▸ **What needs to be done**
The word "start" marks the lines you need; copy each of them from the data.

▸ **Source material**
^^^^^^^^
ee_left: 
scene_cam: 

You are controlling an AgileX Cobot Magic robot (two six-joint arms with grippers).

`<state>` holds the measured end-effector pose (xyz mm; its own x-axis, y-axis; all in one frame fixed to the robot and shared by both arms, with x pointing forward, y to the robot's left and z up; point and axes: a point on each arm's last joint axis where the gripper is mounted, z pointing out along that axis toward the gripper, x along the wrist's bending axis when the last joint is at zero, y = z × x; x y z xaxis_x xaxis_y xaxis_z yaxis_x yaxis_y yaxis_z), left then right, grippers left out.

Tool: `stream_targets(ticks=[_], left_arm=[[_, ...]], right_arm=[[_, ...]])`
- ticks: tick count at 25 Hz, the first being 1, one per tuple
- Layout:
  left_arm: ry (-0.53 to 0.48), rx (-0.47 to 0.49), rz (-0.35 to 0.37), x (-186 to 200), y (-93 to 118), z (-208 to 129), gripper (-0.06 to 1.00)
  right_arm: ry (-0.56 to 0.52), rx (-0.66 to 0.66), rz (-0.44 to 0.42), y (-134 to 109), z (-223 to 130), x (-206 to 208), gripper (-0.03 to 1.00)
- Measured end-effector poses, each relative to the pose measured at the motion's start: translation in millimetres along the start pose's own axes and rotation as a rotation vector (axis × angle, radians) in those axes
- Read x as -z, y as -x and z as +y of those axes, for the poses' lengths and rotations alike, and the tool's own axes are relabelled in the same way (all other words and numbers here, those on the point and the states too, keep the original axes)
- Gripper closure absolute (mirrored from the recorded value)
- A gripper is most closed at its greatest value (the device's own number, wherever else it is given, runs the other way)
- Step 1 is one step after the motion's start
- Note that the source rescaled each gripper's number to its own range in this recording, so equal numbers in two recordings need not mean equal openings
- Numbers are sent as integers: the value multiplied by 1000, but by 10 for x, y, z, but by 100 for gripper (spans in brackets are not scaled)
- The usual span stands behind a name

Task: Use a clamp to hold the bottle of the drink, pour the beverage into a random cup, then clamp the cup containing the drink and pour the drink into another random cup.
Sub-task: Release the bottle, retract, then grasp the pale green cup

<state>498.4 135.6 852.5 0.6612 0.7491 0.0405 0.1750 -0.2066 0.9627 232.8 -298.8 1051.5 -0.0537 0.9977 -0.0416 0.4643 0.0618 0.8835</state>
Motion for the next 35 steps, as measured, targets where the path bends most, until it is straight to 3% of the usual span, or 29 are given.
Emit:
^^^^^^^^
▸ **Answer section**
- Measured end-effector poses, each relative to the pose measured at the motion's start: translation in millimetres along the start pose's own axes and rotation as a rotation vector (axis × angle, radians) in those axes
- Step 1 is one step after the motion's start

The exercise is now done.